From my experience, no matter what I say it is wrong so I have stopped engaging in conversations with them. They have made extraordinary claims about the things I do without actually knowing anything that I do. These have included claims of abuse and maltreatment of people I support that they have absolutely no knowledge of. I refuse to ignore their interactions, as knowing social media if their comments are left unchallenged they only go to reinforce themselves as their followers have similar views and therefore they self maintain this behaviour. I feel leaving their comments unresponded to or unchallenged only increases the likelihood these interactions will increase to vulnerable parents.

I take no offence in their comments as I have confidence in what I do. However, I am aware that not everyone who sees my responses will know the whole conversation, only the latest tweet. Some have misread my responses and do not understand all of the background conversation that has gone on with this. I wanted to attempt to put something here as an explanation about what their key issues are with me and what I feel are the facts behind this.

PBS is ABA in disguise

Their biggest issue by far is that PBS is underpinned by the science of ABA. From their perspective ABA is only early intensive behavioural interventions, and their understanding of this is it is 40 hours per week sat across a desk doing repetitive tasks for a token economy (discrete trial training). They feel this is abusive to autistic people and is an attempt to “cure” their autism. So in their view, if PBS is ABA then ABA is abusive so PBS must be abusive too.
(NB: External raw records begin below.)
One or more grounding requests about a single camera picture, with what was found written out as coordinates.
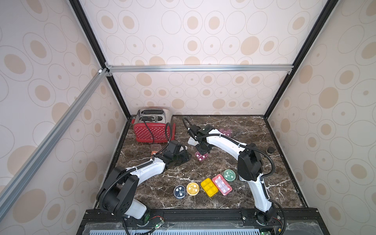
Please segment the yellow round pillbox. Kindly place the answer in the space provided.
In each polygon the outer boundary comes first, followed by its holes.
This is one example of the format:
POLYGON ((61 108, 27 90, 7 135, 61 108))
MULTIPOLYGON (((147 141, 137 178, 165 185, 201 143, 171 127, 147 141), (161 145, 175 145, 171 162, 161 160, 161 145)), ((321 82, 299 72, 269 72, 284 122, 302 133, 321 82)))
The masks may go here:
POLYGON ((188 195, 195 196, 199 193, 199 185, 196 182, 190 182, 187 184, 186 190, 188 195))

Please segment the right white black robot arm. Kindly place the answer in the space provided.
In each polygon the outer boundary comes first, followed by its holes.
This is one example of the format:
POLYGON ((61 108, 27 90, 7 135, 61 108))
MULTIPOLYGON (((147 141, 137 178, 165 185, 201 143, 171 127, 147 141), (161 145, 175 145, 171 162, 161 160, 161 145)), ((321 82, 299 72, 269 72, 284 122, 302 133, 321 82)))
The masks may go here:
POLYGON ((213 147, 217 147, 238 161, 238 175, 248 183, 254 198, 255 218, 259 224, 268 224, 276 216, 276 209, 267 193, 264 178, 275 172, 273 160, 254 144, 236 141, 209 124, 204 127, 193 125, 185 117, 182 121, 190 137, 198 142, 195 147, 201 155, 210 153, 213 147))

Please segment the yellow lidded rectangular pillbox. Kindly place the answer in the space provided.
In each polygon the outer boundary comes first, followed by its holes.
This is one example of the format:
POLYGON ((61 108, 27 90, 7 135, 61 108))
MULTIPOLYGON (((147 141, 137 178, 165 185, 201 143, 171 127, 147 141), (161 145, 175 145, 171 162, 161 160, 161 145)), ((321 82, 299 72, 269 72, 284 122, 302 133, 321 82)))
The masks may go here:
POLYGON ((204 181, 200 183, 200 185, 208 197, 213 197, 218 193, 217 186, 213 183, 213 181, 210 178, 206 178, 204 181))

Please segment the green round pillbox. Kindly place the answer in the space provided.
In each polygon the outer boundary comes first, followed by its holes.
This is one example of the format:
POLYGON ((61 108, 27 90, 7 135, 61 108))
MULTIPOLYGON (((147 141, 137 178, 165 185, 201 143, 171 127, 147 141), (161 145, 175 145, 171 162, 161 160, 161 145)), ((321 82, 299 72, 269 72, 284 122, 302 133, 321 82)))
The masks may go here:
POLYGON ((223 172, 223 177, 225 178, 226 181, 233 182, 236 180, 237 175, 233 170, 227 169, 223 172))

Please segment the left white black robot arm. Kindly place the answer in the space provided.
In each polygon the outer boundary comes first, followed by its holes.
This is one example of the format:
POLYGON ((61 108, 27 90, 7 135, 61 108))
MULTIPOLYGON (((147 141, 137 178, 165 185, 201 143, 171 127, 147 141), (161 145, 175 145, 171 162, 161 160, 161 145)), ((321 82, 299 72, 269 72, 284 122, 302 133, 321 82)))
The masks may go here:
POLYGON ((183 144, 172 139, 170 123, 166 124, 164 132, 167 145, 152 154, 147 162, 129 168, 118 166, 110 172, 97 194, 102 211, 117 217, 132 217, 143 225, 148 223, 150 209, 134 198, 138 185, 188 162, 192 157, 183 144))

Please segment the dark blue round pillbox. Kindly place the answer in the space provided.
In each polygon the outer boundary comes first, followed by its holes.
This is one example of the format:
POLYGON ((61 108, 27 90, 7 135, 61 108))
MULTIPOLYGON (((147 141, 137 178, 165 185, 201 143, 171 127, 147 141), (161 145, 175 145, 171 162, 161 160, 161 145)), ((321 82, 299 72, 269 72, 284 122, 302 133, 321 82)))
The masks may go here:
POLYGON ((173 192, 177 199, 183 199, 186 196, 186 188, 184 186, 176 186, 173 192))

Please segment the red rectangular pillbox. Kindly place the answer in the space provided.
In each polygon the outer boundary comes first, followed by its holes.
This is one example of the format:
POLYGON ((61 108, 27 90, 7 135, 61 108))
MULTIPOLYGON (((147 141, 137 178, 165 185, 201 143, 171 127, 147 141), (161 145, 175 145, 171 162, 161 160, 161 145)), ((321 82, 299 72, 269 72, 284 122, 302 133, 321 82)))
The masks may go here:
POLYGON ((212 179, 213 183, 216 185, 218 190, 222 193, 223 196, 228 195, 233 189, 229 185, 229 183, 225 180, 225 178, 218 174, 212 179))

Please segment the magenta pillbox clear lid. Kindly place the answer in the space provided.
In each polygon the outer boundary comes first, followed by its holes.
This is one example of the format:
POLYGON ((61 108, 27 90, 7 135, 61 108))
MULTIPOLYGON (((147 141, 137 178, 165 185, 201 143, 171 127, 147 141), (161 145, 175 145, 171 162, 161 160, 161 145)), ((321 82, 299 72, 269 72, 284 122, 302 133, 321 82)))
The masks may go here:
POLYGON ((195 156, 196 156, 196 158, 197 158, 197 160, 198 160, 199 162, 202 162, 203 160, 207 159, 208 154, 205 153, 204 155, 202 155, 200 152, 196 152, 196 153, 195 153, 195 156))

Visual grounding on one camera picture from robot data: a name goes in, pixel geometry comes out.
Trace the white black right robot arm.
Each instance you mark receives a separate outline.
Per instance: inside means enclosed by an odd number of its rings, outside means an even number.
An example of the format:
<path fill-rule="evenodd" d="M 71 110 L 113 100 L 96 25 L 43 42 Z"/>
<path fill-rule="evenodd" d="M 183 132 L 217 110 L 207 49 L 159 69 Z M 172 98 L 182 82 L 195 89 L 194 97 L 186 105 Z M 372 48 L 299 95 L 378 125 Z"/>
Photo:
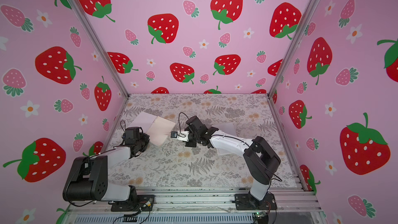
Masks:
<path fill-rule="evenodd" d="M 254 139 L 244 139 L 214 127 L 206 128 L 203 131 L 186 128 L 177 136 L 189 144 L 201 144 L 209 148 L 226 150 L 242 157 L 254 178 L 249 194 L 258 202 L 265 199 L 272 179 L 279 179 L 276 172 L 282 161 L 270 144 L 260 136 Z"/>

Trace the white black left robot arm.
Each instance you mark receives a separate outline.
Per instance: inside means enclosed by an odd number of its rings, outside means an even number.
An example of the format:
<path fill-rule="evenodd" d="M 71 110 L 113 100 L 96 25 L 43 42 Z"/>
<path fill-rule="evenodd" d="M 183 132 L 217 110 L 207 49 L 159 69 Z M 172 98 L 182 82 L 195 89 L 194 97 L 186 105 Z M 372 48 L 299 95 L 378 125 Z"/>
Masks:
<path fill-rule="evenodd" d="M 110 182 L 108 169 L 139 156 L 146 150 L 149 140 L 150 136 L 144 133 L 137 138 L 126 138 L 123 144 L 102 154 L 76 158 L 62 192 L 63 199 L 69 203 L 113 201 L 136 205 L 135 187 Z"/>

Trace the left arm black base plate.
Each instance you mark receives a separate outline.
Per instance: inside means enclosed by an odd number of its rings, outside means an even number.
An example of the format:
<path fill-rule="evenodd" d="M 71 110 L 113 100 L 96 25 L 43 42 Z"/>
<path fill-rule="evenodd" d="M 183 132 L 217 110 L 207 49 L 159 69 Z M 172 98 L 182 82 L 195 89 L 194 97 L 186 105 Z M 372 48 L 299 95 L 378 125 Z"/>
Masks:
<path fill-rule="evenodd" d="M 126 201 L 115 201 L 112 204 L 112 212 L 149 212 L 152 211 L 155 195 L 138 195 Z"/>

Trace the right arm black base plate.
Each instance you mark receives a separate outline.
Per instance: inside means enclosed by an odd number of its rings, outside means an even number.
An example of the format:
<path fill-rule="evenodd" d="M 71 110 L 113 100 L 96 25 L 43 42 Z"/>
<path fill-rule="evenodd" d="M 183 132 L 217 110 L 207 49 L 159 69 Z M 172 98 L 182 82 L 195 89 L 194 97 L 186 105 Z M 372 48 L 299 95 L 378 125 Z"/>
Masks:
<path fill-rule="evenodd" d="M 273 211 L 277 210 L 275 196 L 268 192 L 262 200 L 258 200 L 251 194 L 235 194 L 232 203 L 239 211 L 243 210 L 262 210 Z"/>

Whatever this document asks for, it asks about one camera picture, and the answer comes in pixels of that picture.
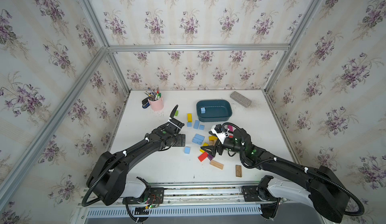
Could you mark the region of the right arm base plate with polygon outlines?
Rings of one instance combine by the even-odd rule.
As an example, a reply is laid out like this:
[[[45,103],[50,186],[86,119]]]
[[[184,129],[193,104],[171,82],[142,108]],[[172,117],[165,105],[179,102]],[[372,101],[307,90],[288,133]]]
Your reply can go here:
[[[241,191],[245,202],[270,201],[271,199],[271,195],[265,187],[243,186]]]

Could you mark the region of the light blue long block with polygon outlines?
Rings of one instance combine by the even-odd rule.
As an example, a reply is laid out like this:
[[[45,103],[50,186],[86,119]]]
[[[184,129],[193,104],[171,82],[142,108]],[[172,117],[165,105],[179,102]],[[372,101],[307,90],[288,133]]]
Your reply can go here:
[[[194,123],[194,129],[198,129],[199,126],[200,126],[200,121],[196,120],[195,123]]]

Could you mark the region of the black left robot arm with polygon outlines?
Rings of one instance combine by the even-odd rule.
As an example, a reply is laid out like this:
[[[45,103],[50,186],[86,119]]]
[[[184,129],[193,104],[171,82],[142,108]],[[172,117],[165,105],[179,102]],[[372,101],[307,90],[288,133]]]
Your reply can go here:
[[[97,160],[86,182],[88,191],[81,206],[88,207],[99,201],[106,206],[117,201],[124,192],[127,174],[138,163],[155,152],[162,152],[174,147],[183,136],[180,134],[184,123],[175,119],[178,110],[176,105],[168,122],[147,133],[140,142],[116,152],[104,152]]]

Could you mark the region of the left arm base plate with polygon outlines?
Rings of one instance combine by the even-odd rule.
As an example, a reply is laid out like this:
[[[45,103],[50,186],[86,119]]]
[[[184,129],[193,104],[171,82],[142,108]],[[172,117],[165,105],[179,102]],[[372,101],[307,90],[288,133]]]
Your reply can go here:
[[[139,197],[125,197],[123,204],[162,204],[164,191],[162,187],[147,187]]]

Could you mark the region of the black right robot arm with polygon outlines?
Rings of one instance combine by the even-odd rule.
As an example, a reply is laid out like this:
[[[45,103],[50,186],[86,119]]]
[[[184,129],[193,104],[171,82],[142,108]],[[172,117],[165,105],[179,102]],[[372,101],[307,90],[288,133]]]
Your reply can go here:
[[[211,156],[224,151],[239,154],[247,169],[258,169],[282,177],[265,175],[257,186],[244,186],[244,199],[268,201],[262,215],[273,219],[282,199],[313,207],[321,216],[340,223],[344,215],[359,217],[364,214],[363,203],[347,190],[334,172],[325,166],[312,168],[277,157],[252,144],[250,135],[238,126],[230,131],[229,122],[212,126],[210,134],[217,137],[213,146],[204,148]]]

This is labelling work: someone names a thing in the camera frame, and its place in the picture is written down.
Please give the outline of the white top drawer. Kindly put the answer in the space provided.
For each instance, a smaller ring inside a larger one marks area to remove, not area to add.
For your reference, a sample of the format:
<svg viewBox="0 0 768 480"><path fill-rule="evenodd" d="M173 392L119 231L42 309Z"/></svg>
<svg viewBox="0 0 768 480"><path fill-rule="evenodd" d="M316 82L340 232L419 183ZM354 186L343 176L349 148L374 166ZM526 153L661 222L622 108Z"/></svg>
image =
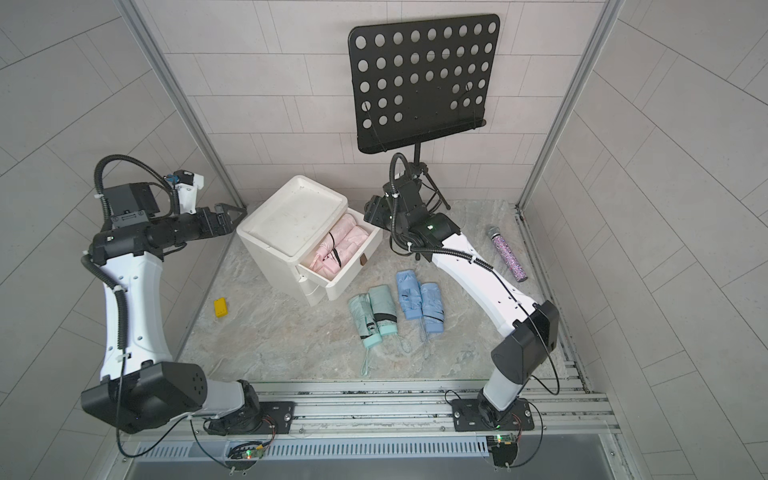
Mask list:
<svg viewBox="0 0 768 480"><path fill-rule="evenodd" d="M333 279L323 277L308 266L311 261L311 256L320 242L308 251L302 261L297 265L297 269L298 273L301 275L300 284L311 305L316 305L323 298L326 298L329 301L334 301L340 298L344 291L354 282L355 277L361 272L367 261L371 259L375 250L382 242L382 229L365 222L363 214L360 212L353 209L347 209L346 213L349 213L355 218L357 222L356 226L364 229L368 233L368 238L354 254L349 263L343 267Z"/></svg>

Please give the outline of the pink umbrella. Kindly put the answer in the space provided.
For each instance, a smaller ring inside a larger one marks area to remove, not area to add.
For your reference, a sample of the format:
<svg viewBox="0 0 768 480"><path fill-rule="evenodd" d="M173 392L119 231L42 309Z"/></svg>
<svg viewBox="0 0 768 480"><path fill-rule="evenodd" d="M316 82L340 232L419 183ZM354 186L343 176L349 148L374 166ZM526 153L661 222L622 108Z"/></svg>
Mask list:
<svg viewBox="0 0 768 480"><path fill-rule="evenodd" d="M318 271L322 261L329 255L334 255L333 251L338 248L341 241L357 225L355 218L349 213L344 214L341 219L330 229L325 237L320 241L308 266L314 271Z"/></svg>
<svg viewBox="0 0 768 480"><path fill-rule="evenodd" d="M320 269L315 272L327 279L333 279L349 263L367 238L368 233L361 227L355 226L333 251L334 255L329 254L322 261Z"/></svg>

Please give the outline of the white three-drawer cabinet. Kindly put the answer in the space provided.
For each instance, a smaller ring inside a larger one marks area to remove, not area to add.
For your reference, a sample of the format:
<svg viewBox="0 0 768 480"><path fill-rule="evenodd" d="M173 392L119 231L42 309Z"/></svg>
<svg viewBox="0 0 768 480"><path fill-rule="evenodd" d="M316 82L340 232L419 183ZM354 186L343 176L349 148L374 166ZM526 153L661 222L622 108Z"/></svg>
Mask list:
<svg viewBox="0 0 768 480"><path fill-rule="evenodd" d="M314 306L325 296L324 282L302 263L313 258L347 206L344 195L296 175L248 214L236 232L275 290Z"/></svg>

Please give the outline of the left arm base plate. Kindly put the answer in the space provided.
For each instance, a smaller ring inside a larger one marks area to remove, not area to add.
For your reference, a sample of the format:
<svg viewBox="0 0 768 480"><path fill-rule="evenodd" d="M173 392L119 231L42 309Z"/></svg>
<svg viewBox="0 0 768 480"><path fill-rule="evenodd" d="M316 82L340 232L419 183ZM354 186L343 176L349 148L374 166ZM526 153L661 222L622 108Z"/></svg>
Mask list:
<svg viewBox="0 0 768 480"><path fill-rule="evenodd" d="M203 429L209 435L282 435L292 427L296 403L289 401L260 404L260 411L253 413L248 406L219 419L207 419Z"/></svg>

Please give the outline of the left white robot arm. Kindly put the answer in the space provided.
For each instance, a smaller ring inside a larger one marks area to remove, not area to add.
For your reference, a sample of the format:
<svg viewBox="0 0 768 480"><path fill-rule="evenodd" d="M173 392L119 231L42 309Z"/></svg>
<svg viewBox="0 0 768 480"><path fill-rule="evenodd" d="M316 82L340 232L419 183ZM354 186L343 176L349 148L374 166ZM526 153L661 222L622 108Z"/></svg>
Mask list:
<svg viewBox="0 0 768 480"><path fill-rule="evenodd" d="M107 339L97 386L81 394L83 410L119 432L136 434L198 416L212 435L246 434L264 424L253 387L206 378L173 359L160 306L164 260L190 242L227 236L243 208L198 207L204 178L188 170L162 176L128 155L94 169L104 223L81 263L104 286Z"/></svg>

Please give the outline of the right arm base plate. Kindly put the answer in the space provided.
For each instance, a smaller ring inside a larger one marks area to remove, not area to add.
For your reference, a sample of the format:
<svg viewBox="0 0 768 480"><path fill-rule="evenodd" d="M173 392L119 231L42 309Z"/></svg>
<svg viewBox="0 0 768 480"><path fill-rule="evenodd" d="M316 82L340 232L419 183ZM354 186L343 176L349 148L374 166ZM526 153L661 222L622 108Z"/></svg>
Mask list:
<svg viewBox="0 0 768 480"><path fill-rule="evenodd" d="M457 432L514 431L535 428L534 415L527 399L518 398L506 410L497 410L484 398L453 399L449 402Z"/></svg>

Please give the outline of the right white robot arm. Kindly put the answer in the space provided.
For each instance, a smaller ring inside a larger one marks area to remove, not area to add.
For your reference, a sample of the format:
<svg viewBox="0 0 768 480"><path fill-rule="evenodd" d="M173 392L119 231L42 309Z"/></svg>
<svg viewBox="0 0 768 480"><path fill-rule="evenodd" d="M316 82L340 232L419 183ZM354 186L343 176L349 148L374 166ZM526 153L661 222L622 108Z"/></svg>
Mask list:
<svg viewBox="0 0 768 480"><path fill-rule="evenodd" d="M473 248L460 227L421 198L426 166L393 155L384 194L366 204L364 220L390 233L394 252L424 258L455 280L492 320L503 340L491 352L493 372L477 398L477 415L490 430L520 420L513 408L544 362L552 362L560 314L550 301L538 303L503 278Z"/></svg>
In reality, early intensive behavioural interventions are broader than 40 hours of discrete trial training. It is not an attempt to cure autism, but an approach to build skills and independence and the skills targeted are those that are important to that person. I personally do not believe it to be abusive, but everyone is entitled to their own opinion. The science of ABA is simply the science of behaviour. It underpins early intensive behavioural interventions but it is so much broader than this.

As with any professional field, there will be practitioners out there who are/have misapplied early intensive behavioural interventions. For people who report their experiences as abusive I do not contest their experience and it is awful that this was their experience. We know some foolish services have pedalled this as a “cure” to autism, which is appalling. Equally we know a lot of “PBS services” do not use evidence based PBS with competent practitioners, and the PBS they provide is poor quality. From my perspective, this further strengthens the need for appropriately trained and regulated practitioners so as accountability can be upheld and practice is delivered to a code of conduct. It is not ok for unregulated, poorly qualified people to claim to deliver behavioural interventions, which if misapplied can be harmful. If they are regulated then the regulating body can police abusive practice and prevent it from continuing.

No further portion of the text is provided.